Solution Approach 2:
The patent replaces the mechanical manual analysis system with an AI-based automated system. The natural language processing and machine learning algorithms automatically analyze project descriptions, identify relevant requirements, and generate comprehensive requirement documents, achieving both completeness and time efficiency that manual processes cannot provide.
3Measurement precision
If historical project data is extensively analyzed, then accuracy of requirement matching is improved, but processing complexity deteriorates
Solution Approach 1:
The patent segments the complex task of requirement matching into distinct components: extracting project type, identifying technology stack, determining domain category, and retrieving corresponding requirements. The AI processes each segment separately using specialized natural language processing techniques, achieving high accuracy while managing complexity through modular processing.
Solution Approach 2:
The system changes parameters by transforming unstructured project descriptions into structured data with defined parameters such as project type, technology stack, and domain.
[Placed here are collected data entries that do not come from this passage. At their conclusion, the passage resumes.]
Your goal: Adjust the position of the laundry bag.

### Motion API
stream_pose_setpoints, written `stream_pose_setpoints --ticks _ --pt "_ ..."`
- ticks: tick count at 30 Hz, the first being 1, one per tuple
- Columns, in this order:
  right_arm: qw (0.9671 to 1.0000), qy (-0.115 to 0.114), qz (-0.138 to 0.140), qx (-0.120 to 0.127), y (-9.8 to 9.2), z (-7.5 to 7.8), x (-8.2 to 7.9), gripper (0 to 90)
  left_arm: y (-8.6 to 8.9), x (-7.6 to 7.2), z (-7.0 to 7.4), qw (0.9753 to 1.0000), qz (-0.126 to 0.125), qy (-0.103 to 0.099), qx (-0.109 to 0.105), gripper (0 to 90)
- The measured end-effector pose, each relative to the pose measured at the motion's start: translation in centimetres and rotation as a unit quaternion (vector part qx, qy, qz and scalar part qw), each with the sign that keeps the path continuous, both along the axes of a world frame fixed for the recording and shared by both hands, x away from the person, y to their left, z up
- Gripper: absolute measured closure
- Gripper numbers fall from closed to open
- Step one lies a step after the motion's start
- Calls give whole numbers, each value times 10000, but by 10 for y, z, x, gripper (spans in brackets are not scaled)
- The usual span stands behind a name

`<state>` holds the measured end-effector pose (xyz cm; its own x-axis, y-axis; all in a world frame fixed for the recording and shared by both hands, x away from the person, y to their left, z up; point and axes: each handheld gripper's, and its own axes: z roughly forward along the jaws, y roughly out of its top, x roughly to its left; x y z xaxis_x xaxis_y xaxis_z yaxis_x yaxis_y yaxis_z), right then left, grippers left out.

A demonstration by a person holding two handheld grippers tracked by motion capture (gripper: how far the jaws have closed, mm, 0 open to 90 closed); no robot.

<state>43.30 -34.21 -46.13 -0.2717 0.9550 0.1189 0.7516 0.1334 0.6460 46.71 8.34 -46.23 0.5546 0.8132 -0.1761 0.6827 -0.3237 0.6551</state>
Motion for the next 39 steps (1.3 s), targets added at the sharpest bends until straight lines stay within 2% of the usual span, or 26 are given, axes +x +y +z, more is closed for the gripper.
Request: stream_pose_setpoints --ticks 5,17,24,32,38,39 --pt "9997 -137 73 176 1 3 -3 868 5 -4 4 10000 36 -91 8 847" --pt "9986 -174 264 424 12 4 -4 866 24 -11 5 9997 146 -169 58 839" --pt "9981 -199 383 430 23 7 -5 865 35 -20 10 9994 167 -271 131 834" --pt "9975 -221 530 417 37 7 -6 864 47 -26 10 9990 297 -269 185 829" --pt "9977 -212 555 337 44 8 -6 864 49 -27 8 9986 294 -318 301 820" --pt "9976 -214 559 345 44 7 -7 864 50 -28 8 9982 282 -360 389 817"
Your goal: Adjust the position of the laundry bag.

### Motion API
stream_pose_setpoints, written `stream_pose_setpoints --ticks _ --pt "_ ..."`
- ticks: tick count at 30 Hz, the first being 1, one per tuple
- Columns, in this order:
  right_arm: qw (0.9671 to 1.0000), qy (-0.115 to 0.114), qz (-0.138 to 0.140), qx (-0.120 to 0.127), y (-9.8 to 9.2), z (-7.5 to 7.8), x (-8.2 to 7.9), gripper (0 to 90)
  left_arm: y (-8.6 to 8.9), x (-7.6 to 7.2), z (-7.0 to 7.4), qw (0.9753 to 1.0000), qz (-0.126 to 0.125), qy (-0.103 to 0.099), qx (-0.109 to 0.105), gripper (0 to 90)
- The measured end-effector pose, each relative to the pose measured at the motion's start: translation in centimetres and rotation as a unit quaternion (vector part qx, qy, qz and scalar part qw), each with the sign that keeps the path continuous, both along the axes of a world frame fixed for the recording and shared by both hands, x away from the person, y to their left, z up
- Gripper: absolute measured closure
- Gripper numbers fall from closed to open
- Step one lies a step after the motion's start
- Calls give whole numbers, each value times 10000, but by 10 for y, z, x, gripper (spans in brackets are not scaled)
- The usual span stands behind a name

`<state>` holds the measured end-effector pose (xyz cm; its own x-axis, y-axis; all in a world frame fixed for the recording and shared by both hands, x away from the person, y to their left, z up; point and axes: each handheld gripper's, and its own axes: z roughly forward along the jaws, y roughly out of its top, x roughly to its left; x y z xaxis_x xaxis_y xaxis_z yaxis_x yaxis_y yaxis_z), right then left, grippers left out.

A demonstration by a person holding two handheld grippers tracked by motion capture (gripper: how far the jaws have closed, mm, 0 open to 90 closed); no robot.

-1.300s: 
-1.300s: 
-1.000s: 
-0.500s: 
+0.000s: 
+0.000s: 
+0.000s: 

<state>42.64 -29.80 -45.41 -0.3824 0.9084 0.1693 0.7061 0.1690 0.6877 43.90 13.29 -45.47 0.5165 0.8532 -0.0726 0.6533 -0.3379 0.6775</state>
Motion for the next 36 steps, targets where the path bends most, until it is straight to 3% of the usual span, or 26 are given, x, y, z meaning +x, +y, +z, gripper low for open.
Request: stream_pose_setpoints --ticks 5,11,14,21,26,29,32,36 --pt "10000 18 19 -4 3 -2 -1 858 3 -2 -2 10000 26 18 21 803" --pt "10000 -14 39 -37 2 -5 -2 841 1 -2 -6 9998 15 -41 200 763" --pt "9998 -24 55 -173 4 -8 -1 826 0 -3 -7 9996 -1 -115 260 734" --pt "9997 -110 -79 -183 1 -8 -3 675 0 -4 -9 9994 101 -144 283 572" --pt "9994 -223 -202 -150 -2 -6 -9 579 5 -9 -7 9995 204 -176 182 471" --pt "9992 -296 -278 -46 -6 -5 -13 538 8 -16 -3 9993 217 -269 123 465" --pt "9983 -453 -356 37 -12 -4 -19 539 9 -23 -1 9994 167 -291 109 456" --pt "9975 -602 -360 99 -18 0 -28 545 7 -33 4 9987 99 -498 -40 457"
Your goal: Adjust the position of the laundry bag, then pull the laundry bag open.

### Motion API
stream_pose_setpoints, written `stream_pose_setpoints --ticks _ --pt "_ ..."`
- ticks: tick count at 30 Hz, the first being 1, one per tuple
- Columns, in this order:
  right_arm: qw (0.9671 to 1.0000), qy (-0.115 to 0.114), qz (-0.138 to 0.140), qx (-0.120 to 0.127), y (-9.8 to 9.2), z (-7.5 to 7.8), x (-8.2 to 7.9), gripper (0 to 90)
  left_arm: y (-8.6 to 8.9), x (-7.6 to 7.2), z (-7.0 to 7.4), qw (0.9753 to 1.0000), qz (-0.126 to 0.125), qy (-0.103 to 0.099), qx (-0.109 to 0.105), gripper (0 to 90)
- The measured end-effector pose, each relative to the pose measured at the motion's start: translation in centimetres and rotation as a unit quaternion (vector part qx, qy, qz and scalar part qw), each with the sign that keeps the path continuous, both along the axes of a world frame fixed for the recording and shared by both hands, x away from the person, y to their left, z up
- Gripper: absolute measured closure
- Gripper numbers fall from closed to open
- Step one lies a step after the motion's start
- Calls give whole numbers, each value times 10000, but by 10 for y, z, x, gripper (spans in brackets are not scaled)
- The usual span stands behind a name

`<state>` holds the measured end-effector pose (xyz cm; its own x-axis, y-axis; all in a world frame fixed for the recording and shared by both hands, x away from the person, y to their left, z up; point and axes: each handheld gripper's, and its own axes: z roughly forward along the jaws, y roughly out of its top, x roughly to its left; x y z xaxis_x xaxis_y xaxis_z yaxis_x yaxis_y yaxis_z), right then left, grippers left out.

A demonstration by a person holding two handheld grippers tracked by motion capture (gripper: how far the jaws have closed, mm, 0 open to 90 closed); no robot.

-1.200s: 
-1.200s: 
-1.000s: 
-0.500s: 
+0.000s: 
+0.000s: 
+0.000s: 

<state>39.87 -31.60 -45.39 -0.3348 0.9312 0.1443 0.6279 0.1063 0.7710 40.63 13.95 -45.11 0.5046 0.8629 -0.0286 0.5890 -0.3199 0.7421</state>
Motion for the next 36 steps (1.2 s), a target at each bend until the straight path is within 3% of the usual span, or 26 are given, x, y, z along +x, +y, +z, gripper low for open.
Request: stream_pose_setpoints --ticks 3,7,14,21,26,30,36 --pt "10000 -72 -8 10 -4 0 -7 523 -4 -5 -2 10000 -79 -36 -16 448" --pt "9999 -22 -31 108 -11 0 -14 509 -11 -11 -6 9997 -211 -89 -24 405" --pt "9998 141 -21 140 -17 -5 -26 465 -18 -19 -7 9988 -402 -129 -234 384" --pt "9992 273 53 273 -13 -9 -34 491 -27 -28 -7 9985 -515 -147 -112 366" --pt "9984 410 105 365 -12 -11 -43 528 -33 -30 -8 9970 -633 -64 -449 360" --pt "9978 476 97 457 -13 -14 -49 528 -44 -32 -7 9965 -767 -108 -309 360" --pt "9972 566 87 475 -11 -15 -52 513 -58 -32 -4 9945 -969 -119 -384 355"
This parameterization enables precise matching with stored requirements while simplifying the processing complexity through standardized data formats and classification schemes.
Data Source
AI summary
A computer implemented method of creating a requirement document that may begin with receiving data feeds for requirement data correlated to historical projects; and using natural language processing to extract requirement data correlated to project type from the historical projects. The project types are tagged with the requirement data and stored in a database of tagged requirements to project type. A project description is analyzed for project type using natural language processing to extract the project type. The method further includes matching the project type extracted from the project description to the tagged requirements of project type. A report is generated of requirements including the tagged requirements matching the project type extracted from the project description.